Because we are as sheep among the wolves, for your own good it is necessary, Christian, that you learn slowness to wrath else the wrath of bitterness will consume your own life.

4.  It is the best way of maintaining peace and harmony.

Peace and harmony are very important to the church.  There are few things more debilitating to a church than to have it filled with anger and tension.  There are few things more insufferable than to have Christians in the Church who are quick to anger or to take offence.  Every failure, every neglect, every slight, real or otherwise, is duly noted and reacted to.  Like a piece of metal in a gear-box quickness to anger will chew out a church from the inside.

But when there is peace and harmony, they are the best conditions present for the sanctification of the members and the advancement of God’s Kingdom.  Then the Holy Spirit is not grieved.

One of the best ways to preserve peace and harmony is for the members to be patient, long suffering, slow to wrath.  If a person fails to fulfil a promise, acts unkindly, neglects his duty, acts uncharitably, all of these can be destructive if they are reacted to with irritable impatience without gentle forbearance.  Longsuffering is the church’s expansion joint allowing the church to continue without collapse.

Reproof and rebuke is always more effective when it is preceded by a long exercise of forbearance and slowness to wrath, and when it is administered in the same spirit.  Then the one rebuked knows that you do not speak or act out of irritation, but out of love for God, and love for him, and a desire to see him restored.  Then the rebuke will be deeply considered.  It will be up-building; and reconciliation and restoration will take place.

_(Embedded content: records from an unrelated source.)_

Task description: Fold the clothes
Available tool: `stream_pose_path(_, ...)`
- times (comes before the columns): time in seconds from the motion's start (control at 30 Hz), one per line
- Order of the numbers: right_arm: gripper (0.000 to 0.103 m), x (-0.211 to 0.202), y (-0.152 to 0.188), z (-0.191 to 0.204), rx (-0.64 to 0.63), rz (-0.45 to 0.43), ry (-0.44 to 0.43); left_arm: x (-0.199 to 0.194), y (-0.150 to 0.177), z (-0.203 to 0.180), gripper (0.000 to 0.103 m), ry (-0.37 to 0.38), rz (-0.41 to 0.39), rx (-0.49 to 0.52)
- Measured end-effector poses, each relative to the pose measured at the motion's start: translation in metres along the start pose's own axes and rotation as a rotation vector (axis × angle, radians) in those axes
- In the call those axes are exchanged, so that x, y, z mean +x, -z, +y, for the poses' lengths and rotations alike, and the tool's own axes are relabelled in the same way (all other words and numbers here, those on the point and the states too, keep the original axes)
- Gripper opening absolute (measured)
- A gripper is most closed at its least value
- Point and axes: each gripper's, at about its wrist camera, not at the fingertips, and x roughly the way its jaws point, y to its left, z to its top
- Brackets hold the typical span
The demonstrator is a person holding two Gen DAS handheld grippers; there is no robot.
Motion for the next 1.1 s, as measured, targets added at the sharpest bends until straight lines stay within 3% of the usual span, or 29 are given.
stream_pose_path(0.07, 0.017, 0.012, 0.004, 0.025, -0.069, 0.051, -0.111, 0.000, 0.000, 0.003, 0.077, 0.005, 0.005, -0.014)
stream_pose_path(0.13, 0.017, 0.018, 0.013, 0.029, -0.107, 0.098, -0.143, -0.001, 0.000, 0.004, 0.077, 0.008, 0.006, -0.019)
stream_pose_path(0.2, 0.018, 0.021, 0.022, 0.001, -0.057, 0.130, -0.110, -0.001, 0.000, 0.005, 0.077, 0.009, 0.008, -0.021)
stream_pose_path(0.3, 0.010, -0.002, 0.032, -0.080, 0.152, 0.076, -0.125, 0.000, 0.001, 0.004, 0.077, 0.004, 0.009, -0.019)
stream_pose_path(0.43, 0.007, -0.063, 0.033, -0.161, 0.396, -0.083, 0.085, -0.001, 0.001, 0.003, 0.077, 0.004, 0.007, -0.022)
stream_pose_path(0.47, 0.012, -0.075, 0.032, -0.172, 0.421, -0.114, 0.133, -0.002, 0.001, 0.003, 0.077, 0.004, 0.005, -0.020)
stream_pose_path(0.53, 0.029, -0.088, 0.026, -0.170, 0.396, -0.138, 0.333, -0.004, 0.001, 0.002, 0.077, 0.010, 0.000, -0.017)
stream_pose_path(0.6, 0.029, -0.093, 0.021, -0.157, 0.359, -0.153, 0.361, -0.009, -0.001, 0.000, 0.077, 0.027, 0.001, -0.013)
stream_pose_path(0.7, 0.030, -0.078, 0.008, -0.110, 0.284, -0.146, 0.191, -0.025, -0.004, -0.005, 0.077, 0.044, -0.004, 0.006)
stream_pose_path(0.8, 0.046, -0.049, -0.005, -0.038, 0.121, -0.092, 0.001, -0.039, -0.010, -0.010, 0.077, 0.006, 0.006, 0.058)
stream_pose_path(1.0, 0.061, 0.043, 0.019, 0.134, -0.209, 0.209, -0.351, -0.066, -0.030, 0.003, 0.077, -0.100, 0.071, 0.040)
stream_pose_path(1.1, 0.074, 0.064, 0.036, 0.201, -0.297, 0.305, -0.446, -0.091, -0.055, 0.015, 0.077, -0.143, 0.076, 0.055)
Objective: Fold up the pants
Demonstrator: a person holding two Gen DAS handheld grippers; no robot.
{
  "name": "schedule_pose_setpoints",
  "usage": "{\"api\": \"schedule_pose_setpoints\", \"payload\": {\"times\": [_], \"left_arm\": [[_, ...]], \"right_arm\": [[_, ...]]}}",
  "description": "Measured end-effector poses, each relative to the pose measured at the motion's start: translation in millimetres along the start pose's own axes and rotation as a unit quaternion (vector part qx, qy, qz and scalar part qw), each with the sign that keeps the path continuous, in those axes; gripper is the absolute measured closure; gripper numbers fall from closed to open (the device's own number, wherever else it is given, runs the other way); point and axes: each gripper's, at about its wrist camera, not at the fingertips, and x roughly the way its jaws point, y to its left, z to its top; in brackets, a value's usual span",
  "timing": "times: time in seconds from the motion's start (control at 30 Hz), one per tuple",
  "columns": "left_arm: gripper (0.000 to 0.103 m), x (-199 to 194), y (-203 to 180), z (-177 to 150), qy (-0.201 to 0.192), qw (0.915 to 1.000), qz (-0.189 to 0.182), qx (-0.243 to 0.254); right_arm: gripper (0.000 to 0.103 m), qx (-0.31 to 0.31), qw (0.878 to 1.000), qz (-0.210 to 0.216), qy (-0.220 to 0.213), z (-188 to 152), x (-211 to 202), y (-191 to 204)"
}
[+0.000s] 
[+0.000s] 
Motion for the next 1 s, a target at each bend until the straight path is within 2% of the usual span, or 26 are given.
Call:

We cannot talk about love without talking about slowness to anger, the patient endurance of wrongs suffered, giving the other every opportunity, every benefit of the doubt before our wrath is kindled and we call for justice.  Love is not the ignoring of sin, but being patient about it.  It is not the creating of new categories that redefine morality so that there is no sin anymore; it is the serious recognition of sin, but the determination not to punish it until every other opportunity has been exhausted.  It is not the banishing of wrath but the withholding of wrath until justice veritably demands its due.  Let us be moved to this slowness of wrath by the very character of God where it is displayed in beauty; by the patient long suffering of Christ toward us in our many sins; by the truth that we ourselves will be consumed in bitterness unless we are growing in patience toward the provocations which we suffer and by the fact that slowness to wrath is the best way to preserve the peace and harmony of any society, especially of the church and the family.  May we so grow in a love that is longsuffering.